Give back the full data, retyped precisely.

Dataset records:
--

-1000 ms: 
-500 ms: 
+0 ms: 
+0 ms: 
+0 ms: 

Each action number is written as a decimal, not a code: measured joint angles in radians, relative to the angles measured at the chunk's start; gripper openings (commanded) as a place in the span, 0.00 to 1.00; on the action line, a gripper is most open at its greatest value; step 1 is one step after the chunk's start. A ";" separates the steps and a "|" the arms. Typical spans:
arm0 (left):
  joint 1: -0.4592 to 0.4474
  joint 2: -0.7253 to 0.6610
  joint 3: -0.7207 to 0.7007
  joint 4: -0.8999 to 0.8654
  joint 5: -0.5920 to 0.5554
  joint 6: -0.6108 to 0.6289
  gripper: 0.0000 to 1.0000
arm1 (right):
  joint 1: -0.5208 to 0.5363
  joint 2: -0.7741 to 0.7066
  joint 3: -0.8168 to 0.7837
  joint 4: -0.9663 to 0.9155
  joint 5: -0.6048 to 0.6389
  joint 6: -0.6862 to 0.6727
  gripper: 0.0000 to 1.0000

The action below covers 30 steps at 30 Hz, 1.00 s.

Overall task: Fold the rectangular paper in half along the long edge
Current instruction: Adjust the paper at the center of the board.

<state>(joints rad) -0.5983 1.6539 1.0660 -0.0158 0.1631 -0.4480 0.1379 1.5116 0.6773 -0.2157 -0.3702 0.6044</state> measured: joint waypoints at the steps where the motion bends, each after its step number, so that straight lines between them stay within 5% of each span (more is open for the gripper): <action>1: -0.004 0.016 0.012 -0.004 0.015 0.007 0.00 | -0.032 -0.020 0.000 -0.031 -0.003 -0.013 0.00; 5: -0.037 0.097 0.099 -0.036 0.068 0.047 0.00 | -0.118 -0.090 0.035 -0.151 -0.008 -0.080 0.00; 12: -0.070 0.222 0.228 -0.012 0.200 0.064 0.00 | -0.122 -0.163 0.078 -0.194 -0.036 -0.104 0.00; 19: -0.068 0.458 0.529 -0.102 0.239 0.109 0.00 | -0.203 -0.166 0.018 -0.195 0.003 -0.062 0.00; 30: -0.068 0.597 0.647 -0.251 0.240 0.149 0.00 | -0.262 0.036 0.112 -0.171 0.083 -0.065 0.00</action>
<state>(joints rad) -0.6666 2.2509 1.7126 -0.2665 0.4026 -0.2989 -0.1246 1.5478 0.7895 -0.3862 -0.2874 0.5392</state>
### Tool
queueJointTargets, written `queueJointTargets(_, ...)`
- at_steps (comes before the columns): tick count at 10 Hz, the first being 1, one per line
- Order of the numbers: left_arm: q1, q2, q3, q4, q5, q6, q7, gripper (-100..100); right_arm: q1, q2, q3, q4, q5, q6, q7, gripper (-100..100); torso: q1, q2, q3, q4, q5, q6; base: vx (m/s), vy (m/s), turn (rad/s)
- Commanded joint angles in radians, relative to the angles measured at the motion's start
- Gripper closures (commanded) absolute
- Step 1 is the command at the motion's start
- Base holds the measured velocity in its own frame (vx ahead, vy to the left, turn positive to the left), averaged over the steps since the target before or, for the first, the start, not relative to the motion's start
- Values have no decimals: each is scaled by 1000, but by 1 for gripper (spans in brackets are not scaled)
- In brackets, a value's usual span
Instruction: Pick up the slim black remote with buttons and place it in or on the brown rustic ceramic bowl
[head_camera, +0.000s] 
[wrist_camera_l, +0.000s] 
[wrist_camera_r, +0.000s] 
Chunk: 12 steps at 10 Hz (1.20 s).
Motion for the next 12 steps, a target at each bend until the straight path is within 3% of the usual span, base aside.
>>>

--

RESULT BELOW.
-1000 ms: 
-500 ms: 
+0 ms: 
+0 ms: 
+0 ms: 

Each action number is written as a decimal, not a code: measured joint angles in radians, relative to the angles measured at the chunk's start; gripper openings (commanded) as a place in the span, 0.00 to 1.00; on the action line, a gripper is most open at its greatest value; step 1 is one step after the chunk's start. A ";" separates the steps and a "|" the arms. Typical spans:
arm0 (left):
  joint 1: -0.4592 to 0.4474
  joint 2: -0.7253 to 0.6610
  joint 3: -0.7207 to 0.7007
  joint 4: -0.8999 to 0.8654
  joint 5: -0.5920 to 0.5554
  joint 6: -0.6108 to 0.6289
  gripper: 0.0000 to 1.0000
arm1 (right):
  joint 1: -0.5208 to 0.5363
  joint 2: -0.7741 to 0.7066
  joint 3: -0.8168 to 0.7837
  joint 4: -0.9663 to 0.9155
  joint 5: -0.6048 to 0.6389
  joint 6: -0.6862 to 0.6727
  gripper: 0.0000 to 1.0000

The action below covers 30 steps at 30 Hz, 1.00 s.

Overall task: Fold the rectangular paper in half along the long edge
Current instruction: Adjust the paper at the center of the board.

<state>(joints rad) -0.5983 1.6539 1.0660 -0.0158 0.1631 -0.4480 0.1379 1.5116 0.6773 -0.2157 -0.3702 0.6044</state> measured: joint waypoints at the steps where the motion bends, each after its step number, so that straight lines between them stay within 5% of each span (more is open for the gripper): <action>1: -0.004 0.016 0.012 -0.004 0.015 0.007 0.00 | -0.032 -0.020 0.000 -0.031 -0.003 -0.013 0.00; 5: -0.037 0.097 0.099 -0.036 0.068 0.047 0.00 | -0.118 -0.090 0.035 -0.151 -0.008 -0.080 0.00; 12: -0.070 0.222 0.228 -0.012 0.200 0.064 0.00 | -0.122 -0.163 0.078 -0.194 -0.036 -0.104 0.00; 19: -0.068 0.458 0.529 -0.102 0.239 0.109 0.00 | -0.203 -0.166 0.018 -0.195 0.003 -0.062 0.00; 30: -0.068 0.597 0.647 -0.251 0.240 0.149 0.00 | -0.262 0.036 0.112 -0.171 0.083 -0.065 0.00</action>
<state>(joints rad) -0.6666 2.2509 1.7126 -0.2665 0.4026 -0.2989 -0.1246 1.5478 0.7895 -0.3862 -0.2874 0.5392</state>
### Tool
queueJointTargets, written `queueJointTargets(_, ...)`
- at_steps (comes before the columns): tick count at 10 Hz, the first being 1, one per line
- Order of the numbers: left_arm: q1, q2, q3, q4, q5, q6, q7, gripper (-100..100); right_arm: q1, q2, q3, q4, q5, q6, q7, gripper (-100..100); torso: q1, q2, q3, q4, q5, q6; base: vx (m/s), vy (m/s), turn (rad/s)
- Commanded joint angles in radians, relative to the angles measured at the motion's start
- Gripper closures (commanded) absolute
- Step 1 is the command at the motion's start
- Base holds the measured velocity in its own frame (vx ahead, vy to the left, turn positive to the left), averaged over the steps since the target before or, for the first, the start, not relative to the motion's start
- Values have no decimals: each is scaled by 1000, but by 1 for gripper (spans in brackets are not scaled)
- In brackets, a value's usual span
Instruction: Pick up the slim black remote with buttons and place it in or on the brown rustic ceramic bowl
[head_camera, +0.000s] 
[wrist_camera_l, +0.000s] 
[wrist_camera_r, +0.000s] 
Chunk: 12 steps at 10 Hz (1.20 s).
Motion for the next 12 steps, a target at each bend until the straight path is within 3% of the usual span, base aside.
>>>

The submitted answer is complete.